An exact, complete copy of the entries that follow is needed.

Record excerpts Start Marker

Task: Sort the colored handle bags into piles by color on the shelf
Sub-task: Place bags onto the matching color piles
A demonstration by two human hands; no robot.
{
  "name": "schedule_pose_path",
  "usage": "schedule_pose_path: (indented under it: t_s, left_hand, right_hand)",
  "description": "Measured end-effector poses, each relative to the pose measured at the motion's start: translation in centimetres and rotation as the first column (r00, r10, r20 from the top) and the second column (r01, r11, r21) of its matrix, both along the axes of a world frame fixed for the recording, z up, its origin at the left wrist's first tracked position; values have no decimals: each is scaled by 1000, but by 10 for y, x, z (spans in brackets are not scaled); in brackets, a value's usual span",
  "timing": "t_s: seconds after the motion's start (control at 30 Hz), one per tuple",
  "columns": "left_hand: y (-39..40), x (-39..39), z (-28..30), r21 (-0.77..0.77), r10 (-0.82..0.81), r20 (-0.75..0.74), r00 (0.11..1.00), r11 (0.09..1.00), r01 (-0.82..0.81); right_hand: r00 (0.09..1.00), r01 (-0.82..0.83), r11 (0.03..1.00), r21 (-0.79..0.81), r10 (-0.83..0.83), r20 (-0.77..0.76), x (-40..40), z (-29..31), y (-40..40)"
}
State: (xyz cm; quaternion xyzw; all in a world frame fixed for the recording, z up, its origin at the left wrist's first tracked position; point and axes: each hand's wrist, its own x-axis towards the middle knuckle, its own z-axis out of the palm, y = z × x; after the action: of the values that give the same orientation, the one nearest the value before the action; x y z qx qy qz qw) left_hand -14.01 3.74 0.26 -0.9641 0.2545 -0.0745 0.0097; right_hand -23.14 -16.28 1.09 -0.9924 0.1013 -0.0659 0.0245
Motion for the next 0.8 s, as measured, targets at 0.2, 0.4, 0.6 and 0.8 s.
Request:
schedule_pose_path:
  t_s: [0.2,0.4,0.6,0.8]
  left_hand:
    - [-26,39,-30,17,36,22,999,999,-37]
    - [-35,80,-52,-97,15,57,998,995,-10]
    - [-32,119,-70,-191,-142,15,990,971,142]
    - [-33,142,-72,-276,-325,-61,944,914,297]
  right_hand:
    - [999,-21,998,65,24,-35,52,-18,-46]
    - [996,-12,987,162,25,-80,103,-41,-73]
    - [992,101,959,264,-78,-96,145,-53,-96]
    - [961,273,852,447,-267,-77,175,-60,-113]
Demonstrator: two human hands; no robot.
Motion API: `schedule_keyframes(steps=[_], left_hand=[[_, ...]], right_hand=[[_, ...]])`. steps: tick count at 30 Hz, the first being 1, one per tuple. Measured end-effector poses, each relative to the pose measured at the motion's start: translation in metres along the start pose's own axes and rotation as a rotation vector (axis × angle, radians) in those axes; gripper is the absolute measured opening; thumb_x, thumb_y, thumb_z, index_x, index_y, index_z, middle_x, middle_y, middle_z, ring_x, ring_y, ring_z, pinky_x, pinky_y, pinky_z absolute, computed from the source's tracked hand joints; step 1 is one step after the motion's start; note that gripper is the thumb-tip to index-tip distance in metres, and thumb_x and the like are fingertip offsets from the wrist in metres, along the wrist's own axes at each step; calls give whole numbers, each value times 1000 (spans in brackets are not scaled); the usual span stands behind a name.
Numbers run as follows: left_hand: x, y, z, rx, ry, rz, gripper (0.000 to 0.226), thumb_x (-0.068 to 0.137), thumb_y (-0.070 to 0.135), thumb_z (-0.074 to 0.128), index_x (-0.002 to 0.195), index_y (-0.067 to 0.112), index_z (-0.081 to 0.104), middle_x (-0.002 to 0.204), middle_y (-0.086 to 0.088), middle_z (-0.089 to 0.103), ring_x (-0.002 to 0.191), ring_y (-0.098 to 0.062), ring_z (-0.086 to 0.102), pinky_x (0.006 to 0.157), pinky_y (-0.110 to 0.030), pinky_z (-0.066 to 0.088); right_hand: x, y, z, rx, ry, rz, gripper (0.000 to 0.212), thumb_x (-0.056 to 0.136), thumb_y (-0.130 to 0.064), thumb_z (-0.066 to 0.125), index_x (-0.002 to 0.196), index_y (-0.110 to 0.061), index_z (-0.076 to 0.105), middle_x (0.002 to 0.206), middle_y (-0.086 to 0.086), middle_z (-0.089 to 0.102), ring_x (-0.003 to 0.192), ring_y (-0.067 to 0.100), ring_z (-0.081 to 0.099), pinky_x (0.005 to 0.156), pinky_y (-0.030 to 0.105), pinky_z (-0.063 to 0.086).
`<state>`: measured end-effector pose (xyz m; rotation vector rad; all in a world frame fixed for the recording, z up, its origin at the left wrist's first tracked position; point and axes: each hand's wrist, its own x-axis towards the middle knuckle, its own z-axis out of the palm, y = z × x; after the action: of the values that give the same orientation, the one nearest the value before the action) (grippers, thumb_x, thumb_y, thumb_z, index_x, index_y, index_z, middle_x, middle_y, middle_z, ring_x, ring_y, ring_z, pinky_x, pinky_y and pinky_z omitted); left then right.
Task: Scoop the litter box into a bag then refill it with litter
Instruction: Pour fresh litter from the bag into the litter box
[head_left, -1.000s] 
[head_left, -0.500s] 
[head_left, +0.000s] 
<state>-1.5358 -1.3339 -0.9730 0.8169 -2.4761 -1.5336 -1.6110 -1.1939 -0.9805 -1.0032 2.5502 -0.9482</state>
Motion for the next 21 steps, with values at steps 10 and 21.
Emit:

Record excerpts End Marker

* **Solution to this task**
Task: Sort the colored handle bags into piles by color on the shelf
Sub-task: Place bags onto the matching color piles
A demonstration by two human hands; no robot.
{
  "name": "schedule_pose_path",
  "usage": "schedule_pose_path: (indented under it: t_s, left_hand, right_hand)",
  "description": "Measured end-effector poses, each relative to the pose measured at the motion's start: translation in centimetres and rotation as the first column (r00, r10, r20 from the top) and the second column (r01, r11, r21) of its matrix, both along the axes of a world frame fixed for the recording, z up, its origin at the left wrist's first tracked position; values have no decimals: each is scaled by 1000, but by 10 for y, x, z (spans in brackets are not scaled); in brackets, a value's usual span",
  "timing": "t_s: seconds after the motion's start (control at 30 Hz), one per tuple",
  "columns": "left_hand: y (-39..40), x (-39..39), z (-28..30), r21 (-0.77..0.77), r10 (-0.82..0.81), r20 (-0.75..0.74), r00 (0.11..1.00), r11 (0.09..1.00), r01 (-0.82..0.81); right_hand: r00 (0.09..1.00), r01 (-0.82..0.83), r11 (0.03..1.00), r21 (-0.79..0.81), r10 (-0.83..0.83), r20 (-0.77..0.76), x (-40..40), z (-29..31), y (-40..40)"
}
State: (xyz cm; quaternion xyzw; all in a world frame fixed for the recording, z up, its origin at the left wrist's first tracked position; point and axes: each hand's wrist, its own x-axis towards the middle knuckle, its own z-axis out of the palm, y = z × x; after the action: of the values that give the same orientation, the one nearest the value before the action; x y z qx qy qz qw) left_hand -14.01 3.74 0.26 -0.9641 0.2545 -0.0745 0.0097; right_hand -23.14 -16.28 1.09 -0.9924 0.1013 -0.0659 0.0245
Motion for the next 0.8 s, as measured, targets at 0.2, 0.4, 0.6 and 0.8 s.
Request:
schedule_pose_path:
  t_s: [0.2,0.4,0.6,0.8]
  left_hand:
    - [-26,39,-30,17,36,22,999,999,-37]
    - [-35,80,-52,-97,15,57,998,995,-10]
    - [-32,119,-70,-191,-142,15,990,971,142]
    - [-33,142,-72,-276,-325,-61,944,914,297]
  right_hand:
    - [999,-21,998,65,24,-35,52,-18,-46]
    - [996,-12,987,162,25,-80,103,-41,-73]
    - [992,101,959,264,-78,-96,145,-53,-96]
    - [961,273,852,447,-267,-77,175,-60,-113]
Demonstrator: two human hands; no robot.
Motion API: `schedule_keyframes(steps=[_], left_hand=[[_, ...]], right_hand=[[_, ...]])`. steps: tick count at 30 Hz, the first being 1, one per tuple. Measured end-effector poses, each relative to the pose measured at the motion's start: translation in metres along the start pose's own axes and rotation as a rotation vector (axis × angle, radians) in those axes; gripper is the absolute measured opening; thumb_x, thumb_y, thumb_z, index_x, index_y, index_z, middle_x, middle_y, middle_z, ring_x, ring_y, ring_z, pinky_x, pinky_y, pinky_z absolute, computed from the source's tracked hand joints; step 1 is one step after the motion's start; note that gripper is the thumb-tip to index-tip distance in metres, and thumb_x and the like are fingertip offsets from the wrist in metres, along the wrist's own axes at each step; calls give whole numbers, each value times 1000 (spans in brackets are not scaled); the usual span stands behind a name.
Numbers run as follows: left_hand: x, y, z, rx, ry, rz, gripper (0.000 to 0.226), thumb_x (-0.068 to 0.137), thumb_y (-0.070 to 0.135), thumb_z (-0.074 to 0.128), index_x (-0.002 to 0.195), index_y (-0.067 to 0.112), index_z (-0.081 to 0.104), middle_x (-0.002 to 0.204), middle_y (-0.086 to 0.088), middle_z (-0.089 to 0.103), ring_x (-0.002 to 0.191), ring_y (-0.098 to 0.062), ring_z (-0.086 to 0.102), pinky_x (0.006 to 0.157), pinky_y (-0.110 to 0.030), pinky_z (-0.066 to 0.088); right_hand: x, y, z, rx, ry, rz, gripper (0.000 to 0.212), thumb_x (-0.056 to 0.136), thumb_y (-0.130 to 0.064), thumb_z (-0.066 to 0.125), index_x (-0.002 to 0.196), index_y (-0.110 to 0.061), index_z (-0.076 to 0.105), middle_x (0.002 to 0.206), middle_y (-0.086 to 0.086), middle_z (-0.089 to 0.102), ring_x (-0.003 to 0.192), ring_y (-0.067 to 0.100), ring_z (-0.081 to 0.099), pinky_x (0.005 to 0.156), pinky_y (-0.030 to 0.105), pinky_z (-0.063 to 0.086).
`<state>`: measured end-effector pose (xyz m; rotation vector rad; all in a world frame fixed for the recording, z up, its origin at the left wrist's first tracked position; point and axes: each hand's wrist, its own x-axis towards the middle knuckle, its own z-axis out of the palm, y = z × x; after the action: of the values that give the same orientation, the one nearest the value before the action) (grippers, thumb_x, thumb_y, thumb_z, index_x, index_y, index_z, middle_x, middle_y, middle_z, ring_x, ring_y, ring_z, pinky_x, pinky_y and pinky_z omitted); left then right.
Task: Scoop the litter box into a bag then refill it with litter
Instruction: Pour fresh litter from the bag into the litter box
[head_left, -1.000s] 
[head_left, -0.500s] 
[head_left, +0.000s] 
<state>-1.5358 -1.3339 -0.9730 0.8169 -2.4761 -1.5336 -1.6110 -1.1939 -0.9805 -1.0032 2.5502 -0.9482</state>
Motion for the next 21 steps, with values at steps 10 and 21.
Emit:

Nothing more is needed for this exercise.